Abstract

Pervasive government interference and cronyism in China's financial sector resemble the deficiencies displayed by many other political economies. But in its regulatory efforts, China's government has means at its disposal that are very different. The rise and demise of the Central Financial Work Commission (CFWC) is an outstanding example of the innovative potential and also the limits of Communist Party institutional engineering in China's economy. The creation of the CFWC was a strategy to arrest the breakdown of hierarchies in the financial industry and to restore central policy decisiveness. By means of Party control over senior financial executives and Party-sponsored institutional reorganization, China's political leadership pushed through a centralization of financial market supervision and a series of regulatory innovations starting in 1998. Leninist institutions provided China's politicians with a reserve capacity for responding to perceived organizational crises and for innovating economic regulation.

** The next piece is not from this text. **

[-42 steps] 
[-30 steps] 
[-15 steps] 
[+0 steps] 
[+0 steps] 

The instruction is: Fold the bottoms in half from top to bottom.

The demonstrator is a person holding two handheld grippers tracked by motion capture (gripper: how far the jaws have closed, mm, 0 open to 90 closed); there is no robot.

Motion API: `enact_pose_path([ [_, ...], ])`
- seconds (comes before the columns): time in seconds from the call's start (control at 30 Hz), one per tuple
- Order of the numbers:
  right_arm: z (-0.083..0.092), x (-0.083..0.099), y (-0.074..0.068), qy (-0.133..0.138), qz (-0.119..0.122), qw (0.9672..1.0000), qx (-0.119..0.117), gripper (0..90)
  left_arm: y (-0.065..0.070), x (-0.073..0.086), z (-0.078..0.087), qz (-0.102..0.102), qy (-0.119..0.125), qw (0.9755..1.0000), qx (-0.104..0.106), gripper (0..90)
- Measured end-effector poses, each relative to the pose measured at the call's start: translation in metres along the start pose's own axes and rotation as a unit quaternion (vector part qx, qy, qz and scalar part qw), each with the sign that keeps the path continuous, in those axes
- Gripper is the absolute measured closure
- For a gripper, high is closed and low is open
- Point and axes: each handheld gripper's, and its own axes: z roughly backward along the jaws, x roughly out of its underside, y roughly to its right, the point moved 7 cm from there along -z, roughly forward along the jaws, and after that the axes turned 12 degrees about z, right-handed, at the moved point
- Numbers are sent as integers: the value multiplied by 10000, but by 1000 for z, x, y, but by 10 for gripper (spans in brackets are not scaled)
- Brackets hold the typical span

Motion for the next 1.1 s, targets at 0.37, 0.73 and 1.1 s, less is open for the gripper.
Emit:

Leninist means of control were conducive to establishing centralized supervision and more uniform regulation. But they failed to introduce market-driven incentive structures for financial executives, did not raise the efficiency in allocating capital and mismatched with the emerging new forms of corporate governance. The new Wen Jiabao government therefore tried a different approach to financial sector reform, redefined the role of Party bodies and dissolved the CWFC. By laying the foundations for national market regulation, this Communist Party body however paved the way for the efforts at dismantling old socialist institutions in China's financial sector that have been under way since 2003.